→ Exercise aim:
Please set down every entry below exactly as given.

→ Supplied material:

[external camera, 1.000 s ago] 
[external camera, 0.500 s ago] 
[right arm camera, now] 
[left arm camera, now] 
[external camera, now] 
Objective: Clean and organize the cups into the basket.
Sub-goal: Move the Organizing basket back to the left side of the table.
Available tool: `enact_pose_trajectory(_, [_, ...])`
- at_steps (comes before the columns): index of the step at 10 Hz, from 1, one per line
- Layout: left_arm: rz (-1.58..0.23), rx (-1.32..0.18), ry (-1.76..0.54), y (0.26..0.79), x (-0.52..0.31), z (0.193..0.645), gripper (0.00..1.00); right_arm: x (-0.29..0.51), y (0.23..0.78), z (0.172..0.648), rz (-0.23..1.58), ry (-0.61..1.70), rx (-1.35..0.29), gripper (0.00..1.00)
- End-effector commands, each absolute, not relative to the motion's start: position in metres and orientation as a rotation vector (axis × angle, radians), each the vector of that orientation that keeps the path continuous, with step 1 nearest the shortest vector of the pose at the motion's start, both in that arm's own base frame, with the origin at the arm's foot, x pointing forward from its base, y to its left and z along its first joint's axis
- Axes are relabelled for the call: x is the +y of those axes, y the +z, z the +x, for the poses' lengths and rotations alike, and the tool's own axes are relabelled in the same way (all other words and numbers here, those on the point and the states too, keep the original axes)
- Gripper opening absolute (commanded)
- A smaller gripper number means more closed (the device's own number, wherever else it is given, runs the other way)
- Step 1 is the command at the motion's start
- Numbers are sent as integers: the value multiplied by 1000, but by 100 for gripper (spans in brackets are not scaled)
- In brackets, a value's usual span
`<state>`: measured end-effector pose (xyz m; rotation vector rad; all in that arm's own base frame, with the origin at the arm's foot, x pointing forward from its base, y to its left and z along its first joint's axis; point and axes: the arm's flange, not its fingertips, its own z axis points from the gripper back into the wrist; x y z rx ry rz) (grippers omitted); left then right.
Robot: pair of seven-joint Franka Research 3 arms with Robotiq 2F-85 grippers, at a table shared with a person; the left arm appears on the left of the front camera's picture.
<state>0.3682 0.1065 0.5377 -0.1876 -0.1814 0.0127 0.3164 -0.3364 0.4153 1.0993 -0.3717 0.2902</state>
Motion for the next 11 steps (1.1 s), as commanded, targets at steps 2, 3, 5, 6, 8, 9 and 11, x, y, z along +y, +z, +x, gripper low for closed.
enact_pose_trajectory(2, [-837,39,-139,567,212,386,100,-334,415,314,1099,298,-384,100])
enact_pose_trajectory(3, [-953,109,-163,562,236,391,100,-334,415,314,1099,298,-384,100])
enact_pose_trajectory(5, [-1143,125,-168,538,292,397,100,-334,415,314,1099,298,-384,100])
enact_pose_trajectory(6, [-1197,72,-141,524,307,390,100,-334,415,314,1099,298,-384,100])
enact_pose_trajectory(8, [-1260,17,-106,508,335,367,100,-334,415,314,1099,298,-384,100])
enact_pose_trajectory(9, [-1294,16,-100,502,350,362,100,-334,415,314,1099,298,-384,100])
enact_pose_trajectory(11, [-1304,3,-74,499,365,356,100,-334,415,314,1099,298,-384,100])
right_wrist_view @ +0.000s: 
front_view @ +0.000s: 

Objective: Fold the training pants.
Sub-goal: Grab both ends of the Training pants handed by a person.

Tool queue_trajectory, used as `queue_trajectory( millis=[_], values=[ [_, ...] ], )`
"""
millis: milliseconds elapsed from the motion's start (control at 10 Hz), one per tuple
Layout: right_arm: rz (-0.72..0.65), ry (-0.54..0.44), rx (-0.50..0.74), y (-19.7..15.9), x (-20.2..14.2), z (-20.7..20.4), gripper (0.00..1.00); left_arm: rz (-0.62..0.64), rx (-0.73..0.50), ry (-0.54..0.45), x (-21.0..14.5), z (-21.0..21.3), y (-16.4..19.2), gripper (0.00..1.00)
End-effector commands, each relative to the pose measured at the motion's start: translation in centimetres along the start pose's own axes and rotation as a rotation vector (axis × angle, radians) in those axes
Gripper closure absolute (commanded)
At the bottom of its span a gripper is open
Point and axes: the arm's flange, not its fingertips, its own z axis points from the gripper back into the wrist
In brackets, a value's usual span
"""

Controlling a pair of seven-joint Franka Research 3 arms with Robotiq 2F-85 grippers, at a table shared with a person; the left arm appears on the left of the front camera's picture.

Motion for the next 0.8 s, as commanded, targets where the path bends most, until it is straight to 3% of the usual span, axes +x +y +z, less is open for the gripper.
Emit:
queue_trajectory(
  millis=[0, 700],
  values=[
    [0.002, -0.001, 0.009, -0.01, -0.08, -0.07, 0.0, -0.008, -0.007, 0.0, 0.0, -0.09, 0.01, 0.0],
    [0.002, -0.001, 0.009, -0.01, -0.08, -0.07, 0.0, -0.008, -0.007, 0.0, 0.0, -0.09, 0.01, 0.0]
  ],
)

→ Your response:
[external camera, 1.000 s ago] 
[external camera, 0.500 s ago] 
[right arm camera, now] 
[left arm camera, now] 
[external camera, now] 
Objective: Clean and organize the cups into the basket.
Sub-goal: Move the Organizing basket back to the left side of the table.
Available tool: `enact_pose_trajectory(_, [_, ...])`
- at_steps (comes before the columns): index of the step at 10 Hz, from 1, one per line
- Layout: left_arm: rz (-1.58..0.23), rx (-1.32..0.18), ry (-1.76..0.54), y (0.26..0.79), x (-0.52..0.31), z (0.193..0.645), gripper (0.00..1.00); right_arm: x (-0.29..0.51), y (0.23..0.78), z (0.172..0.648), rz (-0.23..1.58), ry (-0.61..1.70), rx (-1.35..0.29), gripper (0.00..1.00)
- End-effector commands, each absolute, not relative to the motion's start: position in metres and orientation as a rotation vector (axis × angle, radians), each the vector of that orientation that keeps the path continuous, with step 1 nearest the shortest vector of the pose at the motion's start, both in that arm's own base frame, with the origin at the arm's foot, x pointing forward from its base, y to its left and z along its first joint's axis
- Axes are relabelled for the call: x is the +y of those axes, y the +z, z the +x, for the poses' lengths and rotations alike, and the tool's own axes are relabelled in the same way (all other words and numbers here, those on the point and the states too, keep the original axes)
- Gripper opening absolute (commanded)
- A smaller gripper number means more closed (the device's own number, wherever else it is given, runs the other way)
- Step 1 is the command at the motion's start
- Numbers are sent as integers: the value multiplied by 1000, but by 100 for gripper (spans in brackets are not scaled)
- In brackets, a value's usual span
`<state>`: measured end-effector pose (xyz m; rotation vector rad; all in that arm's own base frame, with the origin at the arm's foot, x pointing forward from its base, y to its left and z along its first joint's axis; point and axes: the arm's flange, not its fingertips, its own z axis points from the gripper back into the wrist; x y z rx ry rz) (grippers omitted); left then right.
Robot: pair of seven-joint Franka Research 3 arms with Robotiq 2F-85 grippers, at a table shared with a person; the left arm appears on the left of the front camera's picture.
<state>0.3682 0.1065 0.5377 -0.1876 -0.1814 0.0127 0.3164 -0.3364 0.4153 1.0993 -0.3717 0.2902</state>
Motion for the next 11 steps (1.1 s), as commanded, targets at steps 2, 3, 5, 6, 8, 9 and 11, x, y, z along +y, +z, +x, gripper low for closed.
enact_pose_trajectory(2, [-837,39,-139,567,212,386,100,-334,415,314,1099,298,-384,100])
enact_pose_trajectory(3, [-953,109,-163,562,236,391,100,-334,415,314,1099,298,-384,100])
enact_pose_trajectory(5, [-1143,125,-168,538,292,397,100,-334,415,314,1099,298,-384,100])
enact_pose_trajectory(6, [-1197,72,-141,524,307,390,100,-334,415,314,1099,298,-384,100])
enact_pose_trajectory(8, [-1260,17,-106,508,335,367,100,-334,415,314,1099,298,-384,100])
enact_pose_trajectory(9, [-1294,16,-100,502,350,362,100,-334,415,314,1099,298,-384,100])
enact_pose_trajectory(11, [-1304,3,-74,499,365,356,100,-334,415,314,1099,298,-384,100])
right_wrist_view @ +0.000s: 
front_view @ +0.000s: 

Objective: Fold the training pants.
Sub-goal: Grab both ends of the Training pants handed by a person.

Tool queue_trajectory, used as `queue_trajectory( millis=[_], values=[ [_, ...] ], )`
"""
millis: milliseconds elapsed from the motion's start (control at 10 Hz), one per tuple
Layout: right_arm: rz (-0.72..0.65), ry (-0.54..0.44), rx (-0.50..0.74), y (-19.7..15.9), x (-20.2..14.2), z (-20.7..20.4), gripper (0.00..1.00); left_arm: rz (-0.62..0.64), rx (-0.73..0.50), ry (-0.54..0.45), x (-21.0..14.5), z (-21.0..21.3), y (-16.4..19.2), gripper (0.00..1.00)
End-effector commands, each relative to the pose measured at the motion's start: translation in centimetres along the start pose's own axes and rotation as a rotation vector (axis × angle, radians) in those axes
Gripper closure absolute (commanded)
At the bottom of its span a gripper is open
Point and axes: the arm's flange, not its fingertips, its own z axis points from the gripper back into the wrist
In brackets, a value's usual span
"""

Controlling a pair of seven-joint Franka Research 3 arms with Robotiq 2F-85 grippers, at a table shared with a person; the left arm appears on the left of the front camera's picture.

Motion for the next 0.8 s, as commanded, targets where the path bends most, until it is straight to 3% of the usual span, axes +x +y +z, less is open for the gripper.
Emit:
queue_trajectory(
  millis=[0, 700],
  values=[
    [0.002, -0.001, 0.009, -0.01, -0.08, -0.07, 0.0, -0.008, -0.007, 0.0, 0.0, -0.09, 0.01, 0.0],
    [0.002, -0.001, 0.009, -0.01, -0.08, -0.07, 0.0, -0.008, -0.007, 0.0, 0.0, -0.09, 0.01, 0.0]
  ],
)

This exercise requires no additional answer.